*** Block opens ***

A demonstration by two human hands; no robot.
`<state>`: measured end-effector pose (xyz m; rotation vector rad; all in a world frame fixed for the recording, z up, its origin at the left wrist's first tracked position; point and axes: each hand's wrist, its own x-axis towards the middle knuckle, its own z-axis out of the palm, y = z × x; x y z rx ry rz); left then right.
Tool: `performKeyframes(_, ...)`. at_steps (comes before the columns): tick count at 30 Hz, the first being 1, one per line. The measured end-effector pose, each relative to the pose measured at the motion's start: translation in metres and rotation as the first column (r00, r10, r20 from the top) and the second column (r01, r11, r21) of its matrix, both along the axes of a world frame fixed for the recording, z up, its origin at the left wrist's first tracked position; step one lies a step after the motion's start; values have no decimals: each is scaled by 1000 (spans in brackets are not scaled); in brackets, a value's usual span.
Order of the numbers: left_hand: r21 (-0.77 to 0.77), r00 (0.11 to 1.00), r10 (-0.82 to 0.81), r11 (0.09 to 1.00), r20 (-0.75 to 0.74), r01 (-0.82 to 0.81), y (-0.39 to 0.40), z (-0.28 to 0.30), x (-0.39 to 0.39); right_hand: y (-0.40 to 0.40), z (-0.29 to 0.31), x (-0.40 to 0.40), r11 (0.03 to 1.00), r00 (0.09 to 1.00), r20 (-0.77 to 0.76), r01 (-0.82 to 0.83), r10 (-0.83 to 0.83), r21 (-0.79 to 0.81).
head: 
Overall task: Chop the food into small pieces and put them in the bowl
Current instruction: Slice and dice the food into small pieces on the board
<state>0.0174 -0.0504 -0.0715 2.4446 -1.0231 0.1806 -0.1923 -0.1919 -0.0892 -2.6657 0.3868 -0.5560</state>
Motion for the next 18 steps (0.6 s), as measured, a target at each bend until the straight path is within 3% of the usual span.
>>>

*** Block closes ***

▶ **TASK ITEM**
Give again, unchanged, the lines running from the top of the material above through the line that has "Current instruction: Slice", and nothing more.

▶ **ANSWER BELOW**
A demonstration by two human hands; no robot.
`<state>`: measured end-effector pose (xyz m; rotation vector rad; all in a world frame fixed for the recording, z up, its origin at the left wrist's first tracked position; point and axes: each hand's wrist, its own x-axis towards the middle knuckle, its own z-axis out of the palm, y = z × x; x y z rx ry rz); left then right.
Tool: `performKeyframes(_, ...)`. at_steps (comes before the columns): tick count at 30 Hz, the first being 1, one per line. The measured end-effector pose, each relative to the pose measured at the motion's start: translation in metres and rotation as the first column (r00, r10, r20 from the top) and the second column (r01, r11, r21) of its matrix, both along the axes of a world frame fixed for the recording, z up, its origin at the left wrist's first tracked position; step one lies a step after the motion's start; values have no decimals: each is scaled by 1000 (spans in brackets are not scaled); in brackets, a value's usual span.
Order of the numbers: left_hand: r21 (-0.77 to 0.77), r00 (0.11 to 1.00), r10 (-0.82 to 0.81), r11 (0.09 to 1.00), r20 (-0.75 to 0.74), r01 (-0.82 to 0.81), y (-0.39 to 0.40), z (-0.28 to 0.30), x (-0.39 to 0.39); right_hand: y (-0.40 to 0.40), z (-0.29 to 0.31), x (-0.40 to 0.40), r11 (0.03 to 1.00), r00 (0.09 to 1.00), r20 (-0.77 to 0.76), r01 (-0.82 to 0.83), r10 (-0.83 to 0.83), r21 (-0.79 to 0.81).
head: 
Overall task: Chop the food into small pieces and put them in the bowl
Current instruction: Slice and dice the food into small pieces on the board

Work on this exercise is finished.